ENTRIES SUPPLIED Start Marker
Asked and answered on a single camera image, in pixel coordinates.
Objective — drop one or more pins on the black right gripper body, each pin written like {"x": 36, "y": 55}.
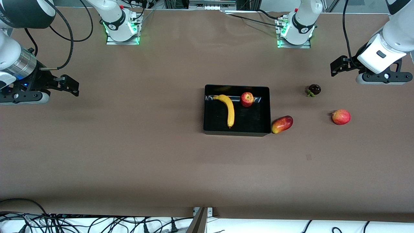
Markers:
{"x": 38, "y": 79}

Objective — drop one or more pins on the small red yellow apple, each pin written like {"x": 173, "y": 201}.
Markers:
{"x": 247, "y": 99}

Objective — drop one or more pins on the black rectangular plastic tray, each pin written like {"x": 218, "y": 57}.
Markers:
{"x": 252, "y": 119}

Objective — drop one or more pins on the yellow banana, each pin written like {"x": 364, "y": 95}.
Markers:
{"x": 230, "y": 111}

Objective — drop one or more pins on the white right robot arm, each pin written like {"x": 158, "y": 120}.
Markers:
{"x": 9, "y": 48}

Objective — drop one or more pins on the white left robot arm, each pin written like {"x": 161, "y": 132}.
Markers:
{"x": 304, "y": 19}

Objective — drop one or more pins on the dark purple mangosteen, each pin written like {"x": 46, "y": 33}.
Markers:
{"x": 314, "y": 89}

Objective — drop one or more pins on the red yellow mango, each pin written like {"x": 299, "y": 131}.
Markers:
{"x": 282, "y": 124}

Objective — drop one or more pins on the silver device with ports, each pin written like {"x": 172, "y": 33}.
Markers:
{"x": 212, "y": 4}

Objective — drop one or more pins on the dark grey metal beam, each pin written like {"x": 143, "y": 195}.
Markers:
{"x": 198, "y": 225}

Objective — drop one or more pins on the silver metal table bracket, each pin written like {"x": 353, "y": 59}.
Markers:
{"x": 210, "y": 212}
ENTRIES SUPPLIED End Marker
- REQUIRED ACTION: When you copy the entries above, reproduce each line exactly and leave out any pictures.

- ANSWER SECTION:
Asked and answered on a single camera image, in pixel coordinates.
Objective — drop one or more pins on the black right gripper body, each pin written like {"x": 36, "y": 55}.
Markers:
{"x": 38, "y": 79}

Objective — drop one or more pins on the small red yellow apple, each pin written like {"x": 173, "y": 201}.
Markers:
{"x": 247, "y": 99}

Objective — drop one or more pins on the black rectangular plastic tray, each pin written like {"x": 218, "y": 57}.
Markers:
{"x": 252, "y": 119}

Objective — drop one or more pins on the yellow banana, each pin written like {"x": 364, "y": 95}.
Markers:
{"x": 230, "y": 111}

Objective — drop one or more pins on the white right robot arm, each pin written like {"x": 158, "y": 120}.
Markers:
{"x": 9, "y": 48}

Objective — drop one or more pins on the white left robot arm, each pin written like {"x": 161, "y": 132}.
Markers:
{"x": 304, "y": 19}

Objective — drop one or more pins on the dark purple mangosteen, each pin written like {"x": 46, "y": 33}.
Markers:
{"x": 314, "y": 89}

Objective — drop one or more pins on the red yellow mango, each pin written like {"x": 299, "y": 131}.
Markers:
{"x": 282, "y": 124}

Objective — drop one or more pins on the silver device with ports, each pin written like {"x": 172, "y": 33}.
Markers:
{"x": 212, "y": 4}

Objective — drop one or more pins on the dark grey metal beam, each pin written like {"x": 143, "y": 195}.
Markers:
{"x": 198, "y": 225}

Objective — drop one or more pins on the silver metal table bracket, each pin written like {"x": 353, "y": 59}.
Markers:
{"x": 210, "y": 212}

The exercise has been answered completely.